Your instructions -
Among the records below, find the line that has "beige cloth: box: [238, 122, 264, 157], surface"; from there, give the lines again exactly, and stop after the line that has "x=142, y=86".

START Supplied data

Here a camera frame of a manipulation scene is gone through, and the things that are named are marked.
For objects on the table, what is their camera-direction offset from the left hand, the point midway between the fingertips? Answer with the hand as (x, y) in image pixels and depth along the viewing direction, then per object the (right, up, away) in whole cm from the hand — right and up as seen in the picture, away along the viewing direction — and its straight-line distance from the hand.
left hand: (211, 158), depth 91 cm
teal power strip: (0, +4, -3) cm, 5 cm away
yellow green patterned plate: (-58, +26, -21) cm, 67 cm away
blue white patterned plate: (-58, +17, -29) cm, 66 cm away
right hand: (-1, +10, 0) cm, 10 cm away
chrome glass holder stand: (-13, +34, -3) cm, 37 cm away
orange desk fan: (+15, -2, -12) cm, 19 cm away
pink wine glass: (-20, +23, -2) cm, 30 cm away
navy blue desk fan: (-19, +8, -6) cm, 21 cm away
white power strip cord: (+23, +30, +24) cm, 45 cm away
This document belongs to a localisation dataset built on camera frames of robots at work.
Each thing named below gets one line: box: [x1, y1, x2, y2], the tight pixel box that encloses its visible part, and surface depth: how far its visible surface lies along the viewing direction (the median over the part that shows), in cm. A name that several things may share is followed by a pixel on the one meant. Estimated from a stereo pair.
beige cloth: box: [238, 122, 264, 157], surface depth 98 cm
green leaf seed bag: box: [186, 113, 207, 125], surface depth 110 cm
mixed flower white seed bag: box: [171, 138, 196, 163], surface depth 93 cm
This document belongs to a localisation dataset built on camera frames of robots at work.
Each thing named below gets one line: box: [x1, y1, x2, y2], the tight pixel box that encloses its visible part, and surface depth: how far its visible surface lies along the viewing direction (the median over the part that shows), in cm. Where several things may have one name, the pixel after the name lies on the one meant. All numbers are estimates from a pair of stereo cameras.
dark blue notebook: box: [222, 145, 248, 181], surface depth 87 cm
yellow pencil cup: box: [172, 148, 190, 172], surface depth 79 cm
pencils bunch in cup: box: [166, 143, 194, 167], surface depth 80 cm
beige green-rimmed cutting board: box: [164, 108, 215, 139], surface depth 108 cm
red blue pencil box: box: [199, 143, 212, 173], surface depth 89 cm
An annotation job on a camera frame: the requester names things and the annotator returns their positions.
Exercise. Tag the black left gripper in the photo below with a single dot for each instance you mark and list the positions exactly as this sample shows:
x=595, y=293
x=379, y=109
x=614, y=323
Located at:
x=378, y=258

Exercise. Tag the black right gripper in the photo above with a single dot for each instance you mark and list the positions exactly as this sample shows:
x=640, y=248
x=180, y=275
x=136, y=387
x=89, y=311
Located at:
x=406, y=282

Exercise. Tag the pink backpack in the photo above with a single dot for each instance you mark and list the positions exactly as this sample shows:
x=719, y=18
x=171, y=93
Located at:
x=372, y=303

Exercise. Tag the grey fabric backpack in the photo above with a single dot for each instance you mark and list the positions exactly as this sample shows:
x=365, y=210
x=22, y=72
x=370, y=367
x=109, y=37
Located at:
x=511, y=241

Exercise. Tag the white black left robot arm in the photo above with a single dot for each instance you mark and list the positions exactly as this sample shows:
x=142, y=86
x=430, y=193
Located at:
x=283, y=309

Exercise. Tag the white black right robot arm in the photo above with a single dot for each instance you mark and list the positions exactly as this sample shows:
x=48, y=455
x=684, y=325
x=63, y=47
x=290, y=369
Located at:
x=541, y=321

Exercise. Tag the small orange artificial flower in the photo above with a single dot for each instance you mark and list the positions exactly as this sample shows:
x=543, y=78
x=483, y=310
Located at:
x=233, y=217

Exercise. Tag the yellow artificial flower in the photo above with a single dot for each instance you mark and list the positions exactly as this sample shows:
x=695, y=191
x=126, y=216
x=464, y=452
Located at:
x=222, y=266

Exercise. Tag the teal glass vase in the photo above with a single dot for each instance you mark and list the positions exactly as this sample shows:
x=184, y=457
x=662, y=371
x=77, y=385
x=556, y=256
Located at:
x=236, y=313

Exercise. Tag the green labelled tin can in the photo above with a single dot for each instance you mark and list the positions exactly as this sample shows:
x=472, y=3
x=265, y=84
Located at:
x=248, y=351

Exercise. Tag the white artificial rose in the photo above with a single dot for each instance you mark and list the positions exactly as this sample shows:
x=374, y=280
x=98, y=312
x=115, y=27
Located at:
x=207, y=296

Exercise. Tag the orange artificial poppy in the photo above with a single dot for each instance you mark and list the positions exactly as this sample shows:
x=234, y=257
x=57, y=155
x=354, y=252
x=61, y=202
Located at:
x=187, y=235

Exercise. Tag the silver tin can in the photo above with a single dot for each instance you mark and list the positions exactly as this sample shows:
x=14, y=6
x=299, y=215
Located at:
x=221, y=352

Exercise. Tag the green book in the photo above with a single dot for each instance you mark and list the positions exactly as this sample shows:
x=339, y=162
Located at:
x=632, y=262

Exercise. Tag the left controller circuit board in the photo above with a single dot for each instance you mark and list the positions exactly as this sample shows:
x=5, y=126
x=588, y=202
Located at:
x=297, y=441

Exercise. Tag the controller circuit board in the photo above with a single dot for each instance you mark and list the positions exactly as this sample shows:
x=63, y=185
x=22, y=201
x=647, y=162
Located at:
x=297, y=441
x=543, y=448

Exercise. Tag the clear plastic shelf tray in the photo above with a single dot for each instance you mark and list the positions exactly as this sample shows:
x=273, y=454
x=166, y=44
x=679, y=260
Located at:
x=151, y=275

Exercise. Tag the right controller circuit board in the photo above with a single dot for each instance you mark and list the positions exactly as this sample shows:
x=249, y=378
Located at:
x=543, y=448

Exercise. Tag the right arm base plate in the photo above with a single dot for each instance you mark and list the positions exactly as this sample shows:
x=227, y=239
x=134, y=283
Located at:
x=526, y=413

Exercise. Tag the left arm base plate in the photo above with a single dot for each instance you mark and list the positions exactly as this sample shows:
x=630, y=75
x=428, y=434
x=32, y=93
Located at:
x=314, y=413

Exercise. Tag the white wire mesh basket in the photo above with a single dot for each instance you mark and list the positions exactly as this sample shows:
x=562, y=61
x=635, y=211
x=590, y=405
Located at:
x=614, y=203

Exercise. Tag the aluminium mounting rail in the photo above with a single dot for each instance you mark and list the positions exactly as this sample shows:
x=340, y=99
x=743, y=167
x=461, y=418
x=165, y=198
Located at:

END Supplied data

Solution -
beige cloth: box: [238, 122, 264, 157], surface depth 98 cm
green leaf seed bag: box: [186, 113, 207, 125], surface depth 110 cm
mixed flower white seed bag: box: [171, 138, 196, 163], surface depth 93 cm
This document belongs to a localisation dataset built on camera frames of robots at work.
Each thing named below gets one line: box: [x1, y1, x2, y2], the tight pixel box that encloses its visible part, and surface depth: how far its visible surface lies along the viewing direction (the median over the part that shows), in cm. Where several things may have one name, the pixel after the name lies on the one meant. All numbers are estimates from a pair of stereo cameras.
dark blue notebook: box: [222, 145, 248, 181], surface depth 87 cm
yellow pencil cup: box: [172, 148, 190, 172], surface depth 79 cm
pencils bunch in cup: box: [166, 143, 194, 167], surface depth 80 cm
beige green-rimmed cutting board: box: [164, 108, 215, 139], surface depth 108 cm
red blue pencil box: box: [199, 143, 212, 173], surface depth 89 cm
An annotation job on a camera frame: the requester names things and the annotator returns their positions.
Exercise. Tag the black left gripper in the photo below with a single dot for each instance you mark and list the positions exactly as this sample shows:
x=595, y=293
x=379, y=109
x=614, y=323
Located at:
x=378, y=258

Exercise. Tag the black right gripper in the photo above with a single dot for each instance you mark and list the positions exactly as this sample shows:
x=640, y=248
x=180, y=275
x=136, y=387
x=89, y=311
Located at:
x=406, y=282

Exercise. Tag the pink backpack in the photo above with a single dot for each instance you mark and list the positions exactly as this sample shows:
x=719, y=18
x=171, y=93
Located at:
x=372, y=303

Exercise. Tag the grey fabric backpack in the photo above with a single dot for each instance you mark and list the positions exactly as this sample shows:
x=365, y=210
x=22, y=72
x=370, y=367
x=109, y=37
Located at:
x=511, y=241

Exercise. Tag the white black left robot arm in the photo above with a single dot for each instance you mark and list the positions exactly as this sample shows:
x=142, y=86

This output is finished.